++++ Given information
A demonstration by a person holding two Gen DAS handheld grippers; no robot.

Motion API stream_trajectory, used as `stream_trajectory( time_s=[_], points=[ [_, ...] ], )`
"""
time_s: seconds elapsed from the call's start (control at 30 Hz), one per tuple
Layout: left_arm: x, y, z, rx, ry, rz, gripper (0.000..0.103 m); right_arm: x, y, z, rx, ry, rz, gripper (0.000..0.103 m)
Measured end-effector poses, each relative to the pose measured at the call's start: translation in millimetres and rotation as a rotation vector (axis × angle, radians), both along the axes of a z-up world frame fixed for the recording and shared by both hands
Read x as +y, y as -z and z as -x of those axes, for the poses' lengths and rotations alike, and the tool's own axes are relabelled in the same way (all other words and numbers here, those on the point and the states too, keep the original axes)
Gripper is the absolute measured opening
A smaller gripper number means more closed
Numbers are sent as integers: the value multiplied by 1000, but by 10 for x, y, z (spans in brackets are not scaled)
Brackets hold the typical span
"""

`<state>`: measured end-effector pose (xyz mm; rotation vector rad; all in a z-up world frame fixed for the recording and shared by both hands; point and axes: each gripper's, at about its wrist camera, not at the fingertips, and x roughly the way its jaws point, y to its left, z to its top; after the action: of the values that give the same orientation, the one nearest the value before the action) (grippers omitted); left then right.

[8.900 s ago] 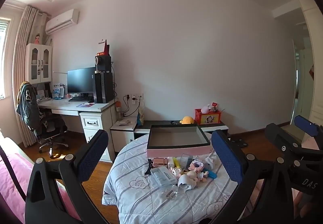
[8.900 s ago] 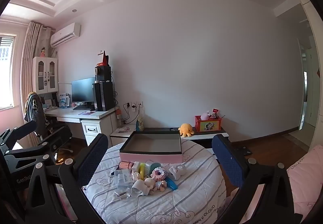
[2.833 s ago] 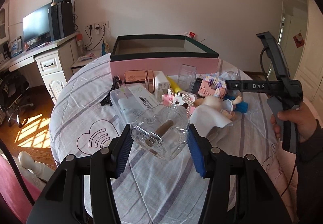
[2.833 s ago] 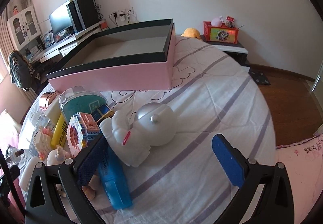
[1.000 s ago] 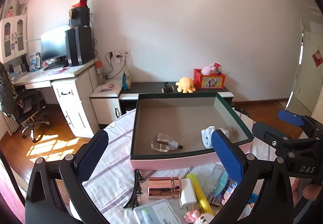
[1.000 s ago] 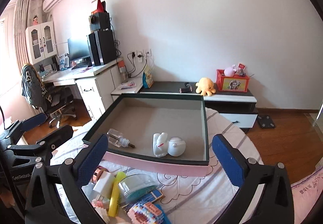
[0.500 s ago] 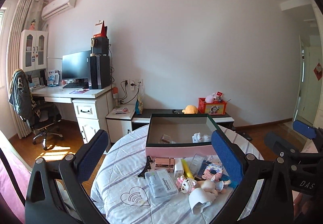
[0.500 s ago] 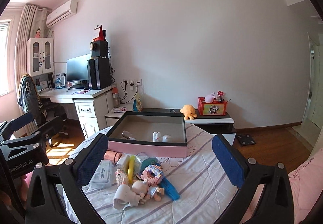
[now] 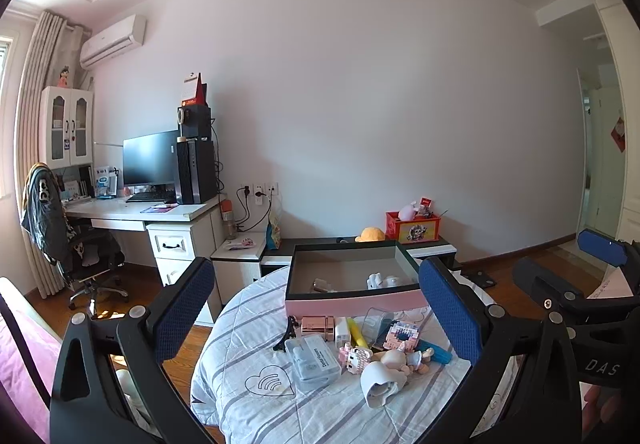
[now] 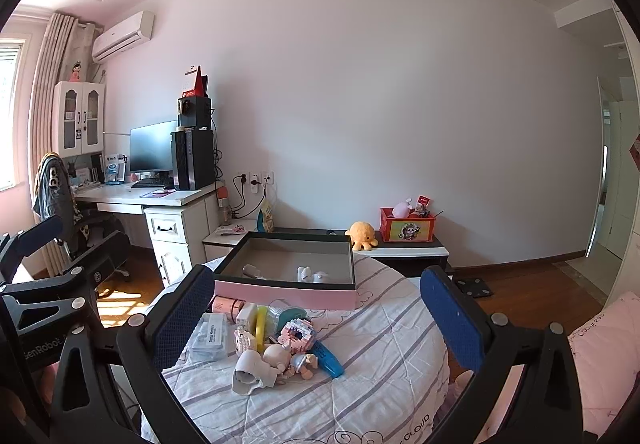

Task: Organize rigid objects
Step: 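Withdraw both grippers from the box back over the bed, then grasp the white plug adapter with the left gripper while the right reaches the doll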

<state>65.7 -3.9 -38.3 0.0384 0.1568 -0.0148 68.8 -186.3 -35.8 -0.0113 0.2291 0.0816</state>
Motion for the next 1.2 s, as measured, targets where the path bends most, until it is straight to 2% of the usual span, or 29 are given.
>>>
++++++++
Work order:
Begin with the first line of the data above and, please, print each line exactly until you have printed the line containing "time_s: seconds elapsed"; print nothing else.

Exercise response:
A demonstration by a person holding two Gen DAS handheld grippers; no robot.

Motion API stream_trajectory, used as `stream_trajectory( time_s=[_], points=[ [_, ...] ], )`
"""
time_s: seconds elapsed from the call's start (control at 30 Hz), one per tuple

The answer given above is complete.